• _REQUIREMENT_
Go to the line holding "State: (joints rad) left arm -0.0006" in the entries below and write out exactly every line down to and including the line holding "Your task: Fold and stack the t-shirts".

• _RECORDS FOR PROCESSING_

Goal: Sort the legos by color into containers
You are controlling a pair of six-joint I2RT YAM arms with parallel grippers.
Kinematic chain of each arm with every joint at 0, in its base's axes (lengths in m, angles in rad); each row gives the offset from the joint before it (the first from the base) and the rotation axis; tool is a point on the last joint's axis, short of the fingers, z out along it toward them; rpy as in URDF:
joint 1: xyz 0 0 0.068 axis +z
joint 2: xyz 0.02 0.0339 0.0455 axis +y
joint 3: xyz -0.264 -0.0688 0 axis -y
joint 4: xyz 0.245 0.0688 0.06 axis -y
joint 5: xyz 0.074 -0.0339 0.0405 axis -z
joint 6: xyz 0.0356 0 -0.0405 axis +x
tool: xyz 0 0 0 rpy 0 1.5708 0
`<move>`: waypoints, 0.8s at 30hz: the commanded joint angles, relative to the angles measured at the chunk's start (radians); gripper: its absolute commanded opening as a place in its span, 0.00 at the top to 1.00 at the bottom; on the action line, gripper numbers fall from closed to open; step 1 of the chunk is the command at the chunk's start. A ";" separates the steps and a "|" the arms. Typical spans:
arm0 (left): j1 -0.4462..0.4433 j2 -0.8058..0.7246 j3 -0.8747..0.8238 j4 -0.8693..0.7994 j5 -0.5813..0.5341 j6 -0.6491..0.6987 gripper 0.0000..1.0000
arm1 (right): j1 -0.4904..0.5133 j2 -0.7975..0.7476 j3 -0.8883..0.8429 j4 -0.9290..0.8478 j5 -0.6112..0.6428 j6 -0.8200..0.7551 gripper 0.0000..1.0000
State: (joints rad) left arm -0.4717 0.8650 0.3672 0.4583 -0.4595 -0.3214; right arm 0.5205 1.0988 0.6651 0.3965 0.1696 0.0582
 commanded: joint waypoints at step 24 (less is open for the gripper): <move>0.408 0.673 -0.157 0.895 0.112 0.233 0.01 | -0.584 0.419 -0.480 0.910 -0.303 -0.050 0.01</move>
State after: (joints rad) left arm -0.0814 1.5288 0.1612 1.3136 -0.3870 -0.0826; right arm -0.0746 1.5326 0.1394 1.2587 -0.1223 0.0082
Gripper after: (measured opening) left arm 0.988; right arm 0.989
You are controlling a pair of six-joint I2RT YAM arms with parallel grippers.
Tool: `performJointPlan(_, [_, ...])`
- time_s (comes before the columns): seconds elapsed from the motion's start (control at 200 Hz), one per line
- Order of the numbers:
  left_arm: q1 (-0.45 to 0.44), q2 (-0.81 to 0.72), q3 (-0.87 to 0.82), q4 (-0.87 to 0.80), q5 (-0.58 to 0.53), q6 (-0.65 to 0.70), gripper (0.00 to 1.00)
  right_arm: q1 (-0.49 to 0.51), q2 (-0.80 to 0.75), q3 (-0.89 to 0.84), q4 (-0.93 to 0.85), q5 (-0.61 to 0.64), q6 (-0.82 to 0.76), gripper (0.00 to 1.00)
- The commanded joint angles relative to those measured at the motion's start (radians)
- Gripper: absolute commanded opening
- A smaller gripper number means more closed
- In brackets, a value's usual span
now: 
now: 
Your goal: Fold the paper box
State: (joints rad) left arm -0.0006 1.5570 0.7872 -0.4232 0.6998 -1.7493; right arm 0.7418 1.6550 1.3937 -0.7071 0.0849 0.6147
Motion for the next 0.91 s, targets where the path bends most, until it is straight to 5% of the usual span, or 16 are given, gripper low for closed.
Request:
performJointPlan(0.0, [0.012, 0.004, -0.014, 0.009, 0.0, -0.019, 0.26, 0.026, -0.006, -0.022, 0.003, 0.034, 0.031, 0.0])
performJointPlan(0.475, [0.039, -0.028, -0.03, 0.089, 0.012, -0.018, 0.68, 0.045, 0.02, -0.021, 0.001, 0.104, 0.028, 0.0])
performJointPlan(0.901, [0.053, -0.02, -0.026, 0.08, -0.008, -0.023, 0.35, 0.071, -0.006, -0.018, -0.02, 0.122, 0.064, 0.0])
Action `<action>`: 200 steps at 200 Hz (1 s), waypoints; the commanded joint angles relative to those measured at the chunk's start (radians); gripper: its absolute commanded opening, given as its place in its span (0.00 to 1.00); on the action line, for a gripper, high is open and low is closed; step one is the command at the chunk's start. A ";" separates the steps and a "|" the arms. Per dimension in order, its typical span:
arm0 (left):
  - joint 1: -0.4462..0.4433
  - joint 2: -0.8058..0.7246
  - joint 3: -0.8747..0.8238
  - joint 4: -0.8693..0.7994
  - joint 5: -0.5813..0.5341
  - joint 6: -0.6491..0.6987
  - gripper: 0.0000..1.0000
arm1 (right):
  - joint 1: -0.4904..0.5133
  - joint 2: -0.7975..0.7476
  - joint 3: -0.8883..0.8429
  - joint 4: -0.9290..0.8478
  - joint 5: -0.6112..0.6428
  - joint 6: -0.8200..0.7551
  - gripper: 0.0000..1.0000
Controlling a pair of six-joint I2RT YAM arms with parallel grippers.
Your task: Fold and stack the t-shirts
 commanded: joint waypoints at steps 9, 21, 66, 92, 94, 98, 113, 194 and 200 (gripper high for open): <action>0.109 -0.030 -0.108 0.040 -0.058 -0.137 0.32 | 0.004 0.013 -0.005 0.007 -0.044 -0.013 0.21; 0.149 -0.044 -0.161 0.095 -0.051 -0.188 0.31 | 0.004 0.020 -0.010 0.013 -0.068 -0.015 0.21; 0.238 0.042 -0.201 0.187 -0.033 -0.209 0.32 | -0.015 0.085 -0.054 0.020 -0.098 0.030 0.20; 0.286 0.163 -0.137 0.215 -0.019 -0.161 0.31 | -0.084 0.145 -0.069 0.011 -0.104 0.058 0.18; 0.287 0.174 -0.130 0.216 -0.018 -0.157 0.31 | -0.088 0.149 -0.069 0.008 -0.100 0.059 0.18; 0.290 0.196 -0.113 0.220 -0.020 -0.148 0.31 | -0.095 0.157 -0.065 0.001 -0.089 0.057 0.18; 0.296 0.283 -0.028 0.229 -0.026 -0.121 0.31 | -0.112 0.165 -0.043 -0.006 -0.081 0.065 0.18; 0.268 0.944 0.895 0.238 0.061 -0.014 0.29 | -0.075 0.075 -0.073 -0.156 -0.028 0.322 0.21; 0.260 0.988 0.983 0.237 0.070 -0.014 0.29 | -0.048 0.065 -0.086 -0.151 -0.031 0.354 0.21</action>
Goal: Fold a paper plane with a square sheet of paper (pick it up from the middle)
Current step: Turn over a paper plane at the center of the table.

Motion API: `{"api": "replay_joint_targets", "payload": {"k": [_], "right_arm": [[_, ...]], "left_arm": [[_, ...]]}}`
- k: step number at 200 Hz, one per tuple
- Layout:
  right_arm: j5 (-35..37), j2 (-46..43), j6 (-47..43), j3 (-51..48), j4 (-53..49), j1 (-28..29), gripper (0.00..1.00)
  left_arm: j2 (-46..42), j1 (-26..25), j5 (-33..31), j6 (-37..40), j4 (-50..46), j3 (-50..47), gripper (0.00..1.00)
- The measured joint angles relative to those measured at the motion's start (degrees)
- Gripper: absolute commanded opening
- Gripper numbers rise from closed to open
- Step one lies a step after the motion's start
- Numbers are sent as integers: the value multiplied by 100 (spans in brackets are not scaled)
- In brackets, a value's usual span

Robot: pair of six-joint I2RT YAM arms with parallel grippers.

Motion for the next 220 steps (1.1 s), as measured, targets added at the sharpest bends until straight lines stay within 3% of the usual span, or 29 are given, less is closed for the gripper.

• _SOLUTION TO THIS EXERCISE_
State: (joints rad) left arm -0.0006 1.5570 0.7872 -0.4232 0.6998 -1.7493; right arm 0.7418 1.6550 1.3937 -0.7071 0.0849 0.6147
Motion for the next 0.91 s, targets where the path bends most, until it is straight to 5% of the usual span, or 16 are given, gripper low for closed.
Request:
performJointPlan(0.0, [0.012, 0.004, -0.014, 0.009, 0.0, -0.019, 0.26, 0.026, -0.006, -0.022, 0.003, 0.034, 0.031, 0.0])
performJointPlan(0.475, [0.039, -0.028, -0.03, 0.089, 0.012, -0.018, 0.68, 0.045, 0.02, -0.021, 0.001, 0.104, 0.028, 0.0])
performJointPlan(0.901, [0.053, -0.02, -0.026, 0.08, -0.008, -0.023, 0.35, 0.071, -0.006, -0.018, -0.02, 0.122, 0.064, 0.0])
Action `<action>`: 200 steps at 200 Hz (1 s), waypoints; the commanded joint angles relative to those measured at the chunk's start (radians); gripper: its absolute commanded opening, given as its place in its span (0.00 to 1.00); on the action line, for a gripper, high is open and low is closed; step one is the command at the chunk's start. A ";" separates the steps and a "|" the arms. Per dimension in order, its typical span:
arm0 (left):
  - joint 1: -0.4462..0.4433
  - joint 2: -0.8058..0.7246
  - joint 3: -0.8747..0.8238
  - joint 4: -0.8693..0.7994
  - joint 5: -0.5813..0.5341
  - joint 6: -0.6491..0.6987
  - gripper: 0.0000..1.0000
arm1 (right):
  - joint 1: -0.4904..0.5133
  - joint 2: -0.7975..0.7476
  - joint 3: -0.8883..0.8429
  - joint 4: -0.9290..0.8478
  - joint 5: -0.6112..0.6428
  - joint 6: -0.8200..0.7551
  - gripper: 0.0000..1.0000
Controlling a pair of six-joint I2RT YAM arms with parallel grippers.
Your task: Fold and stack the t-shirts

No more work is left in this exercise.